Child abuse may be more common and widespread than people may think. In 2008, there were around one million confirmed incidents of child abuse in the United States. People sometimes don't realize the wide range of actions that are considered as forms of child abuse. Child abusers are also not always easy to pick out of a crowd; most are normal individuals who fit into society quite easily. Because of all this, it may be hard to recognize or accept that a child is being abused.
What is considered child abuse?
Child abuse is typically divided into four separate categories: physical abuse, sexual abuse, emotional abuse, and neglect. While all are different, each one can be extremely damaging to the child's well-being.
• Physical Abuse: This comprises all actions involving touching a child in a manner with the intent the harm him or her. For example, dealing blows to the child's head or shaking the child in a violent manner both are forms of physical abuse.
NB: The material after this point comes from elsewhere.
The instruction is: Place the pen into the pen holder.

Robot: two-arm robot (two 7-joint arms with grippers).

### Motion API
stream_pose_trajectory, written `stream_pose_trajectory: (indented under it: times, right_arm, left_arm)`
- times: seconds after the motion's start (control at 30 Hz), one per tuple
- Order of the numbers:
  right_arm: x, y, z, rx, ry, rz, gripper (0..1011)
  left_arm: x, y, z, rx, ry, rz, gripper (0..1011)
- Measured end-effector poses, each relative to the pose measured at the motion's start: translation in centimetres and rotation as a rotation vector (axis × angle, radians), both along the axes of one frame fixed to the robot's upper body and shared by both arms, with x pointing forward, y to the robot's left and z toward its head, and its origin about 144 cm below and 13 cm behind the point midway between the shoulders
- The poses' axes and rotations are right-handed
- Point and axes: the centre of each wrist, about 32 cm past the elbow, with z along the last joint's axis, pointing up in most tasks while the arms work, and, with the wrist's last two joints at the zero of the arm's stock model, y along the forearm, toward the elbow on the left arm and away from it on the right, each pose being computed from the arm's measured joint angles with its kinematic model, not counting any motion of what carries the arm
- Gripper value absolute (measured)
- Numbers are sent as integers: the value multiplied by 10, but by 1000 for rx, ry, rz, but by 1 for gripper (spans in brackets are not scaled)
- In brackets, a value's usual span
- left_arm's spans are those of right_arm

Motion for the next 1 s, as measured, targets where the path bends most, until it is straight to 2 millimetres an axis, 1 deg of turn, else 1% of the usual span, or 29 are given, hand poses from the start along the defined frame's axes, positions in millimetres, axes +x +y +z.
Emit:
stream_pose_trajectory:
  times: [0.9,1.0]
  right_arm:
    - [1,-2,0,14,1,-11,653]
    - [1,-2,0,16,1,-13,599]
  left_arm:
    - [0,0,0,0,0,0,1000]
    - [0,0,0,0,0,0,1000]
• Sexual Abuse: These acts contain elements of both physical and emotional abuse. Sexual abuse can either involve contact between the child and another individual, or it may involve forcing the child to watch sexual acts being performed. With physical sexual abuse, the child may be forced to perform sexual acts alone or with another individual (another child, another adult -- not necessarily with the abuser him or herself).
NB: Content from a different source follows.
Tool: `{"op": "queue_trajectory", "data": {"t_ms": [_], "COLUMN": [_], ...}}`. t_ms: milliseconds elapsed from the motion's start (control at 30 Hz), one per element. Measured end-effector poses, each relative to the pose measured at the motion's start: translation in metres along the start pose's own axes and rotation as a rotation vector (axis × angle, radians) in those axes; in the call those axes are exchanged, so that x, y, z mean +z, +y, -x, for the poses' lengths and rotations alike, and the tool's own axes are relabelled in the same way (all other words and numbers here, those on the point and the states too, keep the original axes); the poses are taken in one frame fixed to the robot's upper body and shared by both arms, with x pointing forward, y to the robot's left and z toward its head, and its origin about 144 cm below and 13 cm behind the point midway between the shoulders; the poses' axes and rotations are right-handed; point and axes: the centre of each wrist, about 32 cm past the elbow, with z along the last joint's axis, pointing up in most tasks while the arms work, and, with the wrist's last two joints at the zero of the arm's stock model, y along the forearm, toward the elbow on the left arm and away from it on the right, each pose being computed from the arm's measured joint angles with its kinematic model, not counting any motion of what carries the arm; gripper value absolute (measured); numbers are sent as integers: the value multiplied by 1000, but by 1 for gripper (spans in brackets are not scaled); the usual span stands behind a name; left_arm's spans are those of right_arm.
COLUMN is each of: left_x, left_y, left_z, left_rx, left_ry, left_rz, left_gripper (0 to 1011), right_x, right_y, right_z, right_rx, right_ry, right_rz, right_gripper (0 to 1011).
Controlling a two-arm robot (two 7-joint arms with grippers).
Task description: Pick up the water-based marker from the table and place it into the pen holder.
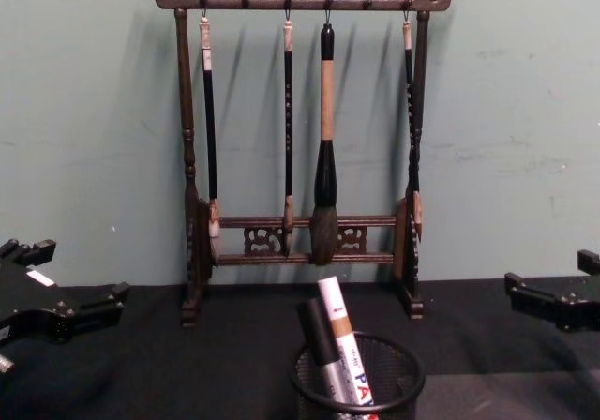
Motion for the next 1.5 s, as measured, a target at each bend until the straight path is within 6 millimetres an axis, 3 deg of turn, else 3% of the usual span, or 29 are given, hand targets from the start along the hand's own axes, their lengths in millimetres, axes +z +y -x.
{"op": "queue_trajectory", "data": {"t_ms": [1500], "left_x": [0], "left_y": [0], "left_z": [0], "left_rx": [0], "left_ry": [0], "left_rz": [0], "left_gripper": [1001], "right_x": [0], "right_y": [0], "right_z": [0], "right_rx": [0], "right_ry": [0], "right_rz": [0], "right_gripper": [1003]}}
• Emotional Abuse: This category encompasses all non-physical acts that have some sort of emotional or psychological impact on the child, such as verbal abuse. Examples of emotional abuse include directing hurtful words at the child or refusing to feed the child when he or she has does something wrong.
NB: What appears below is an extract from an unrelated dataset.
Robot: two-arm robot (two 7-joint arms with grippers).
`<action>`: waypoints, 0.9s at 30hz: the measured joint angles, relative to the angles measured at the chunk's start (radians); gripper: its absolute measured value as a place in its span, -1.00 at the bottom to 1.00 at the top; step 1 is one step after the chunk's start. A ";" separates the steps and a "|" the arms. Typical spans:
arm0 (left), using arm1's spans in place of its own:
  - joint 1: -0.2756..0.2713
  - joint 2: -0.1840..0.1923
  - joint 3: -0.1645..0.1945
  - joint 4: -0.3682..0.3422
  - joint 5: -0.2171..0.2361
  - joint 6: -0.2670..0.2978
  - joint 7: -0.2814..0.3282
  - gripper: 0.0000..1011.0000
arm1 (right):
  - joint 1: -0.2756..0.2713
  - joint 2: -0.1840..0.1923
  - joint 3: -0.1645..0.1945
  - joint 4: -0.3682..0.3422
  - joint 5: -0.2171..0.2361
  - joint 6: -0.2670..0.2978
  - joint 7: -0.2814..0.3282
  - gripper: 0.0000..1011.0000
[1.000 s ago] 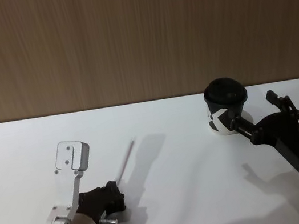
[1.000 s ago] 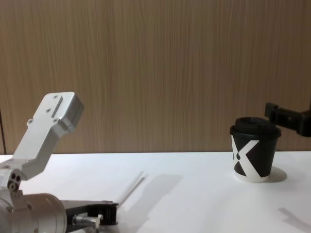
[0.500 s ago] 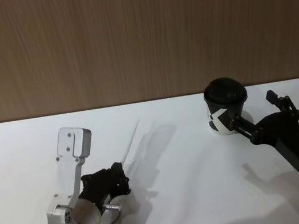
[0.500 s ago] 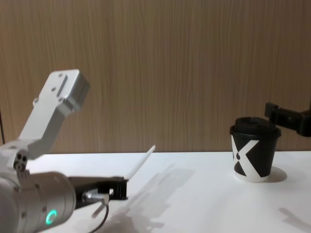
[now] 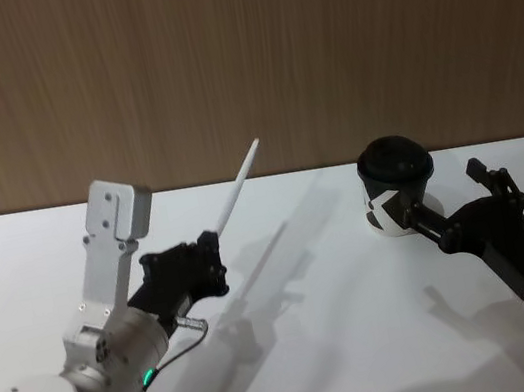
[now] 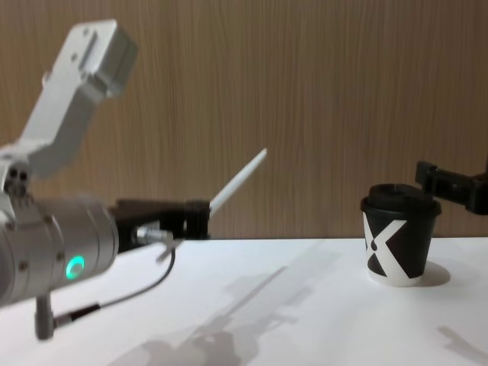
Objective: Pick up the straw with one hand, pass it to the other hand, and insert it into the cup.
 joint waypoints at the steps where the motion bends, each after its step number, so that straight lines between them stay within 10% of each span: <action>1: -0.003 0.002 0.000 -0.003 0.000 -0.006 -0.006 -1.00 | 0.000 0.000 0.000 0.000 0.000 0.000 0.000 0.98; 27: -0.179 0.033 0.070 0.030 -0.004 -0.204 -0.192 -1.00 | 0.000 0.000 0.000 0.000 0.000 0.000 0.000 0.98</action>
• Neglect: This is the most common form of child abuse. It does not necessarily take a conscious effort on behalf of the abuser for him or her to neglect a child. Neglect includes acts such as failure to provide the child with basic necessities for a healthy life: food, water, shelter, bathing, healthcare, or love.
Obviously, child abuse can come in many different forms. Its effects -- both physical and emotional -- are long-lasting.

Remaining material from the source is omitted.